Volatility: Thy Name is Energy

bankruptcy

Yes, this is another article about the “state of the industry”. Because of my work representing oil & gas service providers to maximize their recoveries in the bankruptcy sector, I was asked to provide some practical points on the subject. Fair warning to the reader: You will love some of this, and you will almost certainly hate some.

Bankruptcy Activity: As of this writing, crude oil remains barely over $40/Bbl. There are not many domestic producing wells or drilling prospects that are economic at that product price. The best minds in the business believe prices will remain somewhat flat but with swings in volatility due to almost anything. As a result, the expectation is that bankruptcies will continue to occur to the E&P customer and will likely expand even more into the services provider. This opinion is not new to you, of course. As companies exhaust their current funds and industry activity levels remain depressed, there is little to be optimistic about. 

M&A Activity: Today, there are investor companies interested in strategic acquisitions even as they are withholding dollars to their current portfolio companies who are starving for operating cash. As recently reported by one financial advisor firm: “Energy service and equipment M&A activity decreased by transaction count and value in the second quarter of 2020, totaling 16 transactions and $104.2 million, down from 28 transactions and $584.7 million in the first quarter of 2020”. [See: Stout; Energy Industry Update Q2 2020 by Todd Parsapour& Nickolas Dreps.] The biggest reason for this reduction is concern of the supply-demand cycle of oil & gas production, which has severely reduced energy consumption and economic activity worldwide, and with it, product prices. The current expectation is private equity-backed groups may continue to hold off in acquisitions, which leaves room for those strategic acquirers who are quieter and abhor the media spotlight.

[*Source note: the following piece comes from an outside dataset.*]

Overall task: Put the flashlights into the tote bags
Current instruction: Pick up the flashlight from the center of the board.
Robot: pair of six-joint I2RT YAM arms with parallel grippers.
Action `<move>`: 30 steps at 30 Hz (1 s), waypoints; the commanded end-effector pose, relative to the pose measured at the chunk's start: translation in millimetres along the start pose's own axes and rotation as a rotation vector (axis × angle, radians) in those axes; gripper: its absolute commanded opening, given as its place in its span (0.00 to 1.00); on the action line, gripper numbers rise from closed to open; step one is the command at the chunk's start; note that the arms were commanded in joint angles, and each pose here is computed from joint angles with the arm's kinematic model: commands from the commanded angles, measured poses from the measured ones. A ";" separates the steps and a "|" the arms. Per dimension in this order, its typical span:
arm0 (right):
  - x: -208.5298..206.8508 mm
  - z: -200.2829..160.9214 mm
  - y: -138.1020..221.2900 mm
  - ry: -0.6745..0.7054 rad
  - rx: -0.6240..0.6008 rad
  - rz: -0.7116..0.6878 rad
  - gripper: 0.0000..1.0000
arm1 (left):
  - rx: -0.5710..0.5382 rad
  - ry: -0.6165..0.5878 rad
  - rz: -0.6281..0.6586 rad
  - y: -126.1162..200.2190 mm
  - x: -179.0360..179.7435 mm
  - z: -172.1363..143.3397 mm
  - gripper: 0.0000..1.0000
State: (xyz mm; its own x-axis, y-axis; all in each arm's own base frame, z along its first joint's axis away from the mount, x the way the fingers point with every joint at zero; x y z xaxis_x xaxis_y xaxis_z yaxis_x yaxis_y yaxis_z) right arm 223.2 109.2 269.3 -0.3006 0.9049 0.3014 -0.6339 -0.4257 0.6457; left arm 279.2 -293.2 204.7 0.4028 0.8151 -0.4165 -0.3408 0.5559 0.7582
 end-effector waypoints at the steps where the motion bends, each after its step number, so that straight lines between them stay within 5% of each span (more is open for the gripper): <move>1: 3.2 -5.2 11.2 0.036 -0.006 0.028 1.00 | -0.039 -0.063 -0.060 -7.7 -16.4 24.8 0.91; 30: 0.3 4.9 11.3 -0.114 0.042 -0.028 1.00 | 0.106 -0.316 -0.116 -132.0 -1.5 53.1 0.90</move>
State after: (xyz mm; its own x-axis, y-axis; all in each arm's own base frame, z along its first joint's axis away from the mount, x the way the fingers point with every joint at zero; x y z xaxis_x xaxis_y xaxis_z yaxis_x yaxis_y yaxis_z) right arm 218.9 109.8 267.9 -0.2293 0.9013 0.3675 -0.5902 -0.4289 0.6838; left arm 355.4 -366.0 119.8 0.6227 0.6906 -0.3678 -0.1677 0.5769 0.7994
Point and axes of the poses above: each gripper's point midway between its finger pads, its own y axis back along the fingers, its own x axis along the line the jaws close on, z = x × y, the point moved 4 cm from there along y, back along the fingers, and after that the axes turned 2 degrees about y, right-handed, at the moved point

Become a Strategic Target: So, can your company take steps to become considered as an acquisition candidate or perhaps a company that should be given funds to acquire others? There are measures to move your company into this league. Target companies are preferably in high growth business mode. Consider reliance on the most recent uptick in the rig count and build a list of your clients and referral sources as a demonstration of future growth expectations. Build financial models to show profitability projections. Include detail about capital investment requirements to meet these projections, and information about your competitors. Consider engaging a financial advisor to assist in this effort, because most of us are  more familiar with turning a pipe wrench or reading a gas meter chart. 

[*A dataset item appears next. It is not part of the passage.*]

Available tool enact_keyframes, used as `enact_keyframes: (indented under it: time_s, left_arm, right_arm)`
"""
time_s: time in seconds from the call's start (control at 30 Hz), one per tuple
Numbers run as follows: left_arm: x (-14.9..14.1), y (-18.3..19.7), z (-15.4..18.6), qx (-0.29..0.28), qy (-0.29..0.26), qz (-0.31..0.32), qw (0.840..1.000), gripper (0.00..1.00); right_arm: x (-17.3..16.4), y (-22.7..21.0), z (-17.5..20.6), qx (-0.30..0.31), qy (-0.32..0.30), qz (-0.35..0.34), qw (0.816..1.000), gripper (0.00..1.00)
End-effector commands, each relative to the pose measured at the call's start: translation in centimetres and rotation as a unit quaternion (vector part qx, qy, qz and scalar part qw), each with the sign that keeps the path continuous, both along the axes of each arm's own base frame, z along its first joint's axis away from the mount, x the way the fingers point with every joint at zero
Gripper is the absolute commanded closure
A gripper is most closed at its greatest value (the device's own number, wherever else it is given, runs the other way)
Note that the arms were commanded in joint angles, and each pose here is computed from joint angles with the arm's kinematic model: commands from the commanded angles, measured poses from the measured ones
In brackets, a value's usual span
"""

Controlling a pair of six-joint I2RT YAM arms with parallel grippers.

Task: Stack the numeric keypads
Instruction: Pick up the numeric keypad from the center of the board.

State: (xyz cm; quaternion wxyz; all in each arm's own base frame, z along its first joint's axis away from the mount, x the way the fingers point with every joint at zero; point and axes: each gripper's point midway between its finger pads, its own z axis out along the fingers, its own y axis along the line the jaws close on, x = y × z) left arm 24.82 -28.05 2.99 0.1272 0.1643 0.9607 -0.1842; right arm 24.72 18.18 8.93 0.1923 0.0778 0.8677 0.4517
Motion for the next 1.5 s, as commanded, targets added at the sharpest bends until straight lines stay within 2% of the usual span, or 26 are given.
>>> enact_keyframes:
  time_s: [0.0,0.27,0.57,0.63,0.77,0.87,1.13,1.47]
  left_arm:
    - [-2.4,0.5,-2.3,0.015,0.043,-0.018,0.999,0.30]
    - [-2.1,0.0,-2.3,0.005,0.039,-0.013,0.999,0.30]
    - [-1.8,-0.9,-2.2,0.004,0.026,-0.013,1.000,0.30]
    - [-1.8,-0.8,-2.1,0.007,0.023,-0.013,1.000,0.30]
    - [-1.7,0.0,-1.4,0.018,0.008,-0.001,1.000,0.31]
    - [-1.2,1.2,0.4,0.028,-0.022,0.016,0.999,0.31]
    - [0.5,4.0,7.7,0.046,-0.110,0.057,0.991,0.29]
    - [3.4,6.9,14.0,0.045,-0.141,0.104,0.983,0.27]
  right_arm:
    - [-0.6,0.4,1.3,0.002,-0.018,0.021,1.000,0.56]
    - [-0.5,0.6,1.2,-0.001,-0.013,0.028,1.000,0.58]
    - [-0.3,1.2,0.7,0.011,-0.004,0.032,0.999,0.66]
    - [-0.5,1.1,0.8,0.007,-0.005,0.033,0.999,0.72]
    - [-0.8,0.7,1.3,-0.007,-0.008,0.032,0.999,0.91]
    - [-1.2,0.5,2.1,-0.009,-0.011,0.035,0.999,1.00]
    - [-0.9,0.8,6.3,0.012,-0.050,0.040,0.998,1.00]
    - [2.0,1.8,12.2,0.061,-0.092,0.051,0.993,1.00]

My suggestion is for you to create best management practices in your product lines. Ditch your paper field-delivery tickets and move to an electronic system. Take advantage of the Covid-19 era for e-ticketing because your customers want to avoid person-to-person contact. This can remove days from your order-to-cash system. Make efficiency a priority in every aspect of your business and your pay cycle. Be ready, however, because your customer will not have a faster way to reject invoices, so you need to have the collection tools to timely handle this. Be able to demonstrate you really have a  culture of safety, and not merely lip service. Be able to demonstrate the insurance savings that you have realized due to your safety programs. Be able to show how these business practices have placed your company into a better future position than your direct competitors. Have a good communication plan in place, internally and externally. Take serious and painful steps to review your liquidity levels. This effort requires as much work and self-analysis as it took for you to prepare a business plan for your first bank loan. Most importantly, create your own plan to seek a target buyer or acquisition who is complementary to your company, your employee team, and your corporate culture.

Diversify your Customer Base: In the previous downturns of 2010-2011 and 2015-2016, we watched as some service companies took extraordinary steps to expand their customer base and move into unusual areas. It may be time for another long-game approach. BP, Shell, ExxonMobil, and Chevron are majors who are taking steps to respond to public pressures to: (i) reduce methane leakage despite the political delays in regulatory change, (ii) push for an increased role in natural gas and alternative energy, (iii) consider the effect on climate change, and (iv) raise industry safety standards. The major company approach is a management of risk. Similarly, we are aware of one company’s effort to market its oilfield location mats to municipalities, governmental agencies, Corps of Engineer projects, and other work in the heavy construction industry. Another expanded its drone technology from solely pipeline construction to multiple other industries. Still another has created a new entity with a name that does not include “ABC Energy Services” to appeal to a different customer base. This may be the time for your company to include similar discussions in your strategic planning to position your company to survive and thrive without regard to economic cycles.

The OFS sector is down but far from out. Despite the news cycles and the depressed industry activity levels, this could be a time for reflection, planning, and strategic thinking. We know our world will be dependent on oil and gas for its energy needs for a very long time. Some of the best minds are in the business of energy. It may be time to concentrate that intellectual power on strategic plans for the future.